Review: The Everything Store: Jeff Bezos and the Age of Amazon


The Facebook, Apple and Microsoft stories have been made into movies.  Google’s founders are fairly well known, but Amazon’s Jeff Bezos and the company he created are far more opaque.

This book changes that.  Detailing the rise and rise of Amazon, this is the most comprehensive description of what makes Jeff Bezos tick, how he works, and how he runs his company.

As such, I’d highly recommend it to anyone with an interest in Amazon and the many, many markets it touches, from cloud servers to streaming video to all kinds of things you can buy and have shipped to your house.

Critically for such a private person, the book builds on several interviews with Bezos.  Apparently, those are not so easy to come by, due to Bezos’ understandable desire for privacy.  While any biography is unlikely to be perfectly accurate, and despite Bezos’ wife commenting on the book’s faults, I do get a sense that it’s better than anything else that has been written on the subject to date.

Some things that stand out about Amazon’s way of doing things:

  • They are highly customer focused.  It’s easy to see this in the numbers, too: : the profit margin is 0.31%. Compare and contrast to Google at 20.91%, Microsoft at 26.9%, and Oracle at 29.33%!   They are very clearly reinvesting a lot of money in the company, and simply giving customers good deals.  Numerous quotes attest to this throughout the book:

“Bezos believed that high margins justified rivals’ investments in research and development and attracted more competition, while low margins attracted customers and were more defensible.”

“Like Sam Walton, Bezos sees it as his company’s mission to drive inefficiencies out of the supply chain and deliver the lowest possible price to its customers”

“We don’t make money when we sell things. We make money when we help customers make purchase decisions.”

  • Relevant to Kindles:

One of the primary conclusions from their research was that a good book disappears in the reader’s hands. Bezos later called this the top design objective. “Kindle also had to get out of the way and disappear so that you could enter the author’s world,” he said.

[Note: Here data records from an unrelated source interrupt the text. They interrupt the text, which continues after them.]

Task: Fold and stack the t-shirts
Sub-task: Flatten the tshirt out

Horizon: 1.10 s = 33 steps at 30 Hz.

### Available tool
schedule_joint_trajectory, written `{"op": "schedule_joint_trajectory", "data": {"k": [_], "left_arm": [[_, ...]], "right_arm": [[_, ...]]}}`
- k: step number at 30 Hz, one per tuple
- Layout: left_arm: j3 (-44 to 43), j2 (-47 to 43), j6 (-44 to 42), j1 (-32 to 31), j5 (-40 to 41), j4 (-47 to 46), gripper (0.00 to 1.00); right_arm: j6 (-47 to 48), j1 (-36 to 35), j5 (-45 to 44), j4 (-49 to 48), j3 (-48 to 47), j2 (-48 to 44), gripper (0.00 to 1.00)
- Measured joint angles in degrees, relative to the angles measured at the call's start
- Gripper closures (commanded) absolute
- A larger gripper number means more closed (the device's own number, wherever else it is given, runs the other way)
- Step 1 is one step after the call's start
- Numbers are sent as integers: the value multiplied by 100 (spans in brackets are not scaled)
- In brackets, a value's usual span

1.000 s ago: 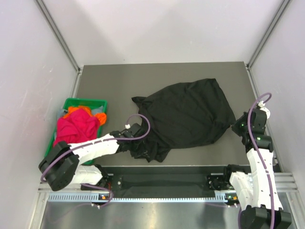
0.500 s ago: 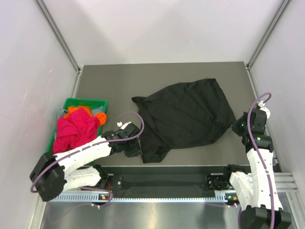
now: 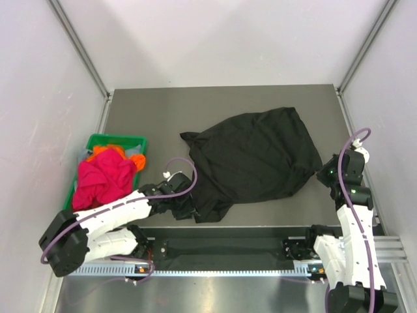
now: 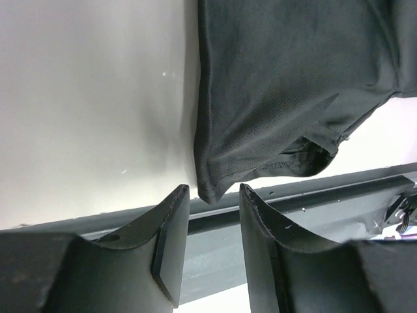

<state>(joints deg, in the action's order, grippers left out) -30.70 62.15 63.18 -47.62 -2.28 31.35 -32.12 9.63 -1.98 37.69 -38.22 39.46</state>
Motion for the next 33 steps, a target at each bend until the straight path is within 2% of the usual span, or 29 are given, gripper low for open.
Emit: {"op": "schedule_joint_trajectory", "data": {"k": [7,14,19,25,27,29,31,33], "left_arm": [[105,321,175,-179,-98,-223,62],[120,415,278,-219,-39,-240,80],[120,481,297,-225,52,-236,100],[24,573,249,-229,350,-7,100],[-343,560,146,-229,713,426,100],[-1152,551,-63,-177,1172,927,100],[-2299,588,-378,-52,1652,1200,100],[-3589,743,-717,153,2006,1408,100]], "right_arm": [[0,0,15,-2,0,0,100],[2,0,15,-2,0,0,100],[0,0,17,-2,0,-9,100],[11,0,74,-2,0,-9,100],[9,2,162,-2,-2,-7,100],[2,2,326,28,-70,92,100],[-4,4,487,181,-466,352,100],[2,2,632,374,-1333,868,100]]}}
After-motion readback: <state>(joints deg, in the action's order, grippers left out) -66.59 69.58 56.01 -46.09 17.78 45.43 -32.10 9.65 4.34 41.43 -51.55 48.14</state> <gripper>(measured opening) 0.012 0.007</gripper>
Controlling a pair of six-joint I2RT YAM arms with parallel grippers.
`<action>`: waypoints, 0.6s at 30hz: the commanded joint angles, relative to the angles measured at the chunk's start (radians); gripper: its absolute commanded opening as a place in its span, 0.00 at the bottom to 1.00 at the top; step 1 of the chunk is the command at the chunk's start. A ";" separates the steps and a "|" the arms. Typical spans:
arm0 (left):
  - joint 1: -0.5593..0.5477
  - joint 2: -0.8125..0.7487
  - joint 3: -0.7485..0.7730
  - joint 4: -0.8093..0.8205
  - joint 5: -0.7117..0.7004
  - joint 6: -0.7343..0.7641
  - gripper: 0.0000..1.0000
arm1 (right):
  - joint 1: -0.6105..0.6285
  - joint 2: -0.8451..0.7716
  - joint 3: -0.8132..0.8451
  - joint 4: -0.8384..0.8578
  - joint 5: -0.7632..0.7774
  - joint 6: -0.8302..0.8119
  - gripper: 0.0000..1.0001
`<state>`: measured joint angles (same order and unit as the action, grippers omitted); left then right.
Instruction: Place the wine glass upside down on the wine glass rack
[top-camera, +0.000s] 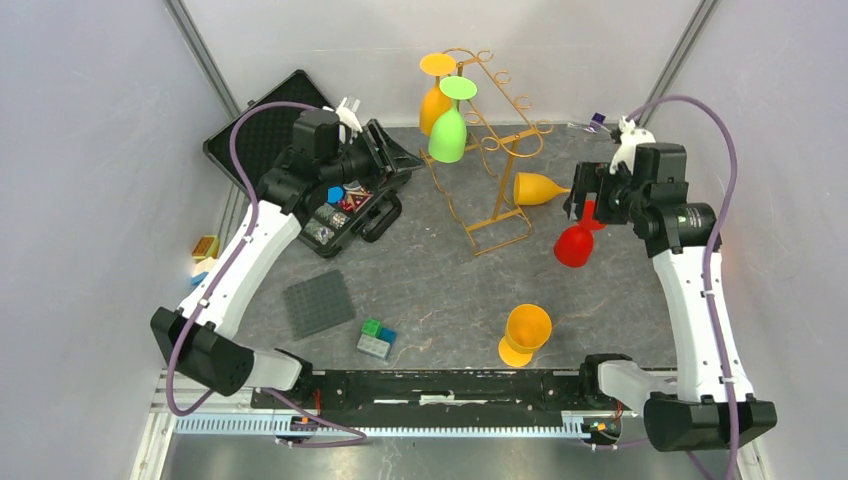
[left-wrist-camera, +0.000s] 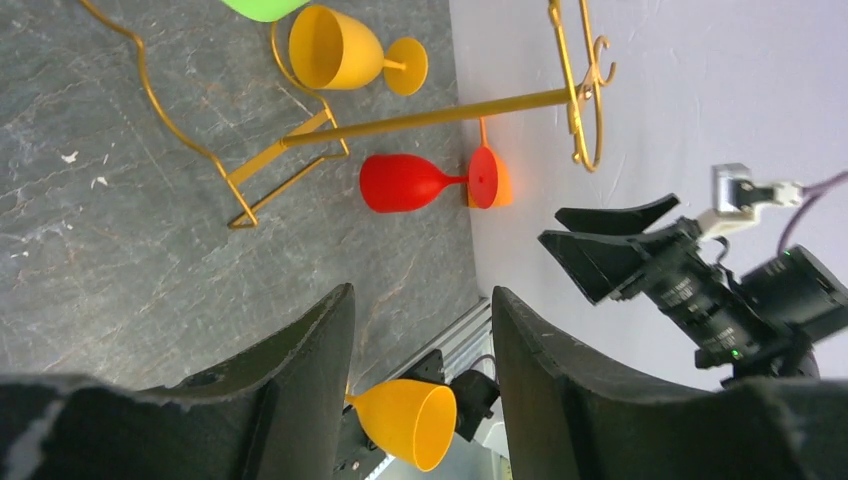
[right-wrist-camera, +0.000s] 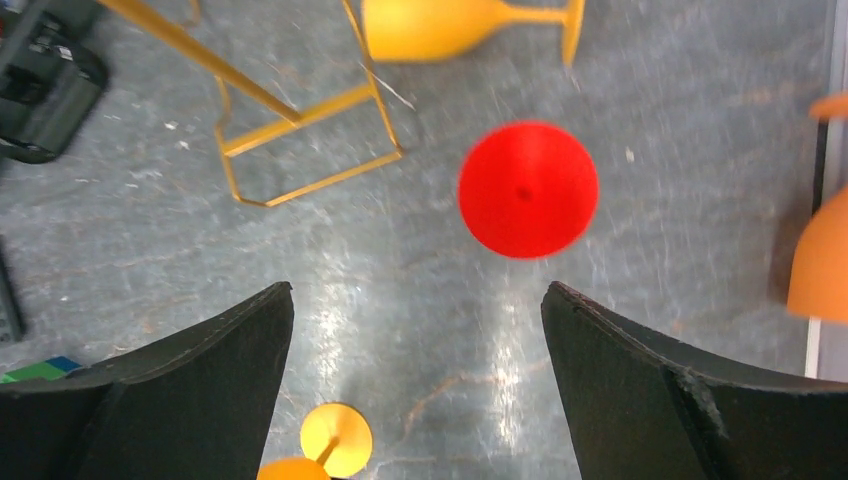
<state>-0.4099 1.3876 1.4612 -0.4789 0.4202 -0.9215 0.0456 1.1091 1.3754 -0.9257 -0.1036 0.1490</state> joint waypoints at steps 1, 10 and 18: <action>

  • This quote makes a great deal of sense for those trying to sell something on the internet.  There’s no longer a lack of storefront space, like along a busy road, but getting people’s attention among all the other people trying to sell stuff is very difficult:

“In a world where consumers had limited choice, you needed to compete for locations,” says Ross, who went on to cofound eCommera, a British e-commerce advisory firm. “But in a world where consumers have unlimited choice, you need to compete for attention. And this requires something more than selling other people’s products.”

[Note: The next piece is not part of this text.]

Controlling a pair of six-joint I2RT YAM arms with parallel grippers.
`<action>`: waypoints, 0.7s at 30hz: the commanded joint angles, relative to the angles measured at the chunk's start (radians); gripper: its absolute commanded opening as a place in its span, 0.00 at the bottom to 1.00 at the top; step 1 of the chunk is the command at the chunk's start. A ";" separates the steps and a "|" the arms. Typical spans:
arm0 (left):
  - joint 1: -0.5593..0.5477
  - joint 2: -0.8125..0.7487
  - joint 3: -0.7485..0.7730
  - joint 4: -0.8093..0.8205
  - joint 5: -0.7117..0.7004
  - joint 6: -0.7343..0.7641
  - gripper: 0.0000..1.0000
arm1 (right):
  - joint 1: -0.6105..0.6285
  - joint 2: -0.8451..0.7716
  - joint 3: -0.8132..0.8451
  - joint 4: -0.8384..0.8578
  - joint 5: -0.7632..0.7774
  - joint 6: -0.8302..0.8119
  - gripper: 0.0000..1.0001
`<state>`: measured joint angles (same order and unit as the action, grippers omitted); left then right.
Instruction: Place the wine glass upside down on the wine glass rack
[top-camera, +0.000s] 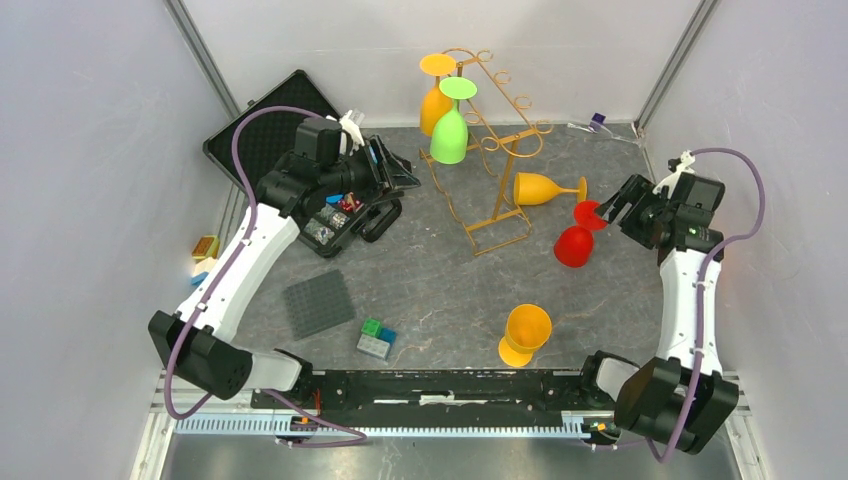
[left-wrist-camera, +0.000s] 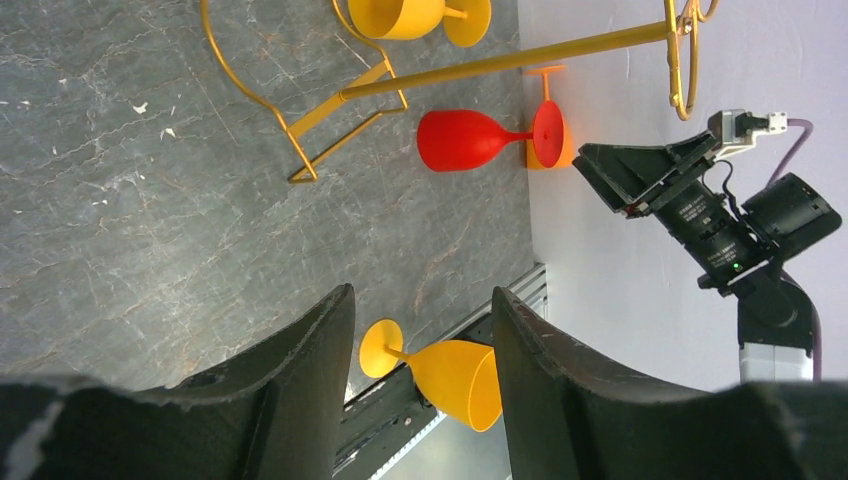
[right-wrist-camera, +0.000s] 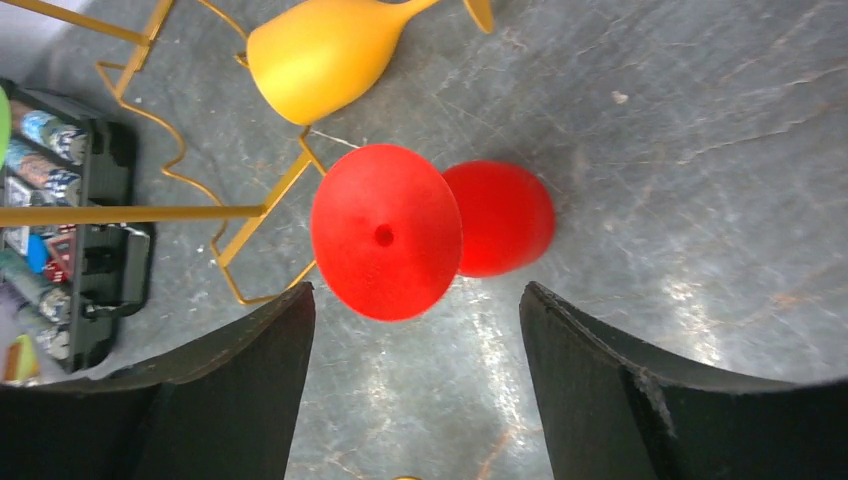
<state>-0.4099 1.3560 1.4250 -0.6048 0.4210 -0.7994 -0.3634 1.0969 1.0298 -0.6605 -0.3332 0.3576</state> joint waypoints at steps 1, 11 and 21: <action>0.001 0.008 0.063 -0.033 0.016 0.068 0.58 | -0.027 0.033 -0.044 0.154 -0.155 0.095 0.74; 0.001 0.021 0.075 -0.046 0.018 0.088 0.58 | -0.042 0.107 -0.103 0.241 -0.211 0.117 0.49; 0.001 0.012 0.068 -0.045 0.003 0.091 0.58 | -0.052 0.135 -0.112 0.288 -0.208 0.134 0.07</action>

  • On eBook pricing.  Granted, given how long it takes an author to write a book, the paper and other bits are really inconsequential when we talk about costs, but still, it feels a bit insulting to readers to sell an eBook at a higher price than a paper one, especially because you can’t resell the eBook.

“Customers are smart, and we felt like they would expect and deserve digital books to be lower priced than physical books,” says Steve Kessel.

  • Occasionally, Amazon steps on other people’s toes.  Part of the reason is that they, like Google, and perhaps Microsoft before them, grew so quickly that they still have some of the “go get ’em” startup mentality.  That’s something you need when you’re a small company competing against giants, but when you’re a giant thinking that way, sometimes it leads to people getting stomped on.

“It’s a weird mix of a startup that is trying to be super corporate and a corporation that is trying hard to still be a startup,”

Bezos comes across as being 100% dedicated to Amazon and its customers.  Occasionally this is depicted as being very rough on the people who work with him at Amazon, but the book conveys a sense that it’s not just about making more money for Bezos (although he certainly has), or exercising power, but about improving the company and their customers’ experience, whatever the cost to the people involved.

Certainly, there are many more chapters yet to be written in the Amazon story, but if you’re curious about the man and the company he built, this is the best book on the subject.